** Exercise goal **
All lines in the data bearing the string "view" should be identified and copied.
------------------------
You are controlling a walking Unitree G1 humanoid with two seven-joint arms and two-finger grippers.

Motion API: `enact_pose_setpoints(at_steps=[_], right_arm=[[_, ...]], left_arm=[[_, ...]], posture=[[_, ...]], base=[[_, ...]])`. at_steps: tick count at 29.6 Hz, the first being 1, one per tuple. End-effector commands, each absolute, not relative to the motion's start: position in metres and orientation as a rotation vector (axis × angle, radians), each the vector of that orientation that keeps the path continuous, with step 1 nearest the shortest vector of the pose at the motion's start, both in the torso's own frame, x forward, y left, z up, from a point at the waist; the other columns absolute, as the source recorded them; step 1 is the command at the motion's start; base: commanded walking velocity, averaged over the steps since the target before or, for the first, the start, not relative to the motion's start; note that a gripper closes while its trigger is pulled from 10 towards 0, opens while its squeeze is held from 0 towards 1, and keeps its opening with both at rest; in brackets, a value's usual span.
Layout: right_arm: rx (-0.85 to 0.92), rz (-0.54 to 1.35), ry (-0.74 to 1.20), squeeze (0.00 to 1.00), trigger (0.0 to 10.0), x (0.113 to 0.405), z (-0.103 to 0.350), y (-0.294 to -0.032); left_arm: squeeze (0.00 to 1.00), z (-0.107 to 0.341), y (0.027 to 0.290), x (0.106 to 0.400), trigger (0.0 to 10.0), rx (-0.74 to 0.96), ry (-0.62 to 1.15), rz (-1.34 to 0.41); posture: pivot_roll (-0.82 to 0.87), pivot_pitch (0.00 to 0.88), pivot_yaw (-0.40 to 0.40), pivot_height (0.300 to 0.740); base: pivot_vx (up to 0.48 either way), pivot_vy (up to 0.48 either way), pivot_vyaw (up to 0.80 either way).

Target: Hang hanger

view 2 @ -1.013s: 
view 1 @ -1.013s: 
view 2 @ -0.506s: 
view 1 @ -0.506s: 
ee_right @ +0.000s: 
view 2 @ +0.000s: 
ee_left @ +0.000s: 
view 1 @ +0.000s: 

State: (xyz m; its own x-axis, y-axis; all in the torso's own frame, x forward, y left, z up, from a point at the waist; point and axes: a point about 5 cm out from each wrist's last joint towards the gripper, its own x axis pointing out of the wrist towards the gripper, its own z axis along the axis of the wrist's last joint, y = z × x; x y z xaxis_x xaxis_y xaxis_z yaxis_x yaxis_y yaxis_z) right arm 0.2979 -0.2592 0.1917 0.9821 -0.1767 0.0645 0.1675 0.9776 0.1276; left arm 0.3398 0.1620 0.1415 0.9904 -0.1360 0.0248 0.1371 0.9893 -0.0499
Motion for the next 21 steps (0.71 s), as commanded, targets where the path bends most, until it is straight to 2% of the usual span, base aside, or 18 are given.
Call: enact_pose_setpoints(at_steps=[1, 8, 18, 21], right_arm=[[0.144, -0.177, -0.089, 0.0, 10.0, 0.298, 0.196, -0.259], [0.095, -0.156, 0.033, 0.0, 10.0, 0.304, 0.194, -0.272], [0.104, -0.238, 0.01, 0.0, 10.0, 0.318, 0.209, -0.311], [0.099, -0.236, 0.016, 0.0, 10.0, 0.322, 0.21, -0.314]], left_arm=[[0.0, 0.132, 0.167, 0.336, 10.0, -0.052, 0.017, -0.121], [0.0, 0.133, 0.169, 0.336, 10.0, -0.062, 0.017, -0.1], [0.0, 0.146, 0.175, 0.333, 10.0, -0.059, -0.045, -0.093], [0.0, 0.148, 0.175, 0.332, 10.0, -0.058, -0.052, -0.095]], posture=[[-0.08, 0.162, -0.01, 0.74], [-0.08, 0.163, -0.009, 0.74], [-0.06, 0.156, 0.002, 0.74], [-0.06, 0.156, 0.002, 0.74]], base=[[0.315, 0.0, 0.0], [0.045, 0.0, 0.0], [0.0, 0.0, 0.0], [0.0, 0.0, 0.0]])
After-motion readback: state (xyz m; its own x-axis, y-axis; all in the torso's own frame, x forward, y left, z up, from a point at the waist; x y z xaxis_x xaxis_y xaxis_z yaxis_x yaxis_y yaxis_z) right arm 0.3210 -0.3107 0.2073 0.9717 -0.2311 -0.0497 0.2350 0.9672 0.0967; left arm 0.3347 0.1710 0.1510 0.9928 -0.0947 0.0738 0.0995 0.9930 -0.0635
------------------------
** Written answer **
view 2 @ -1.013s: 
view 1 @ -1.013s: 
view 2 @ -0.506s: 
view 1 @ -0.506s: 
view 2 @ +0.000s: 
view 1 @ +0.000s: 

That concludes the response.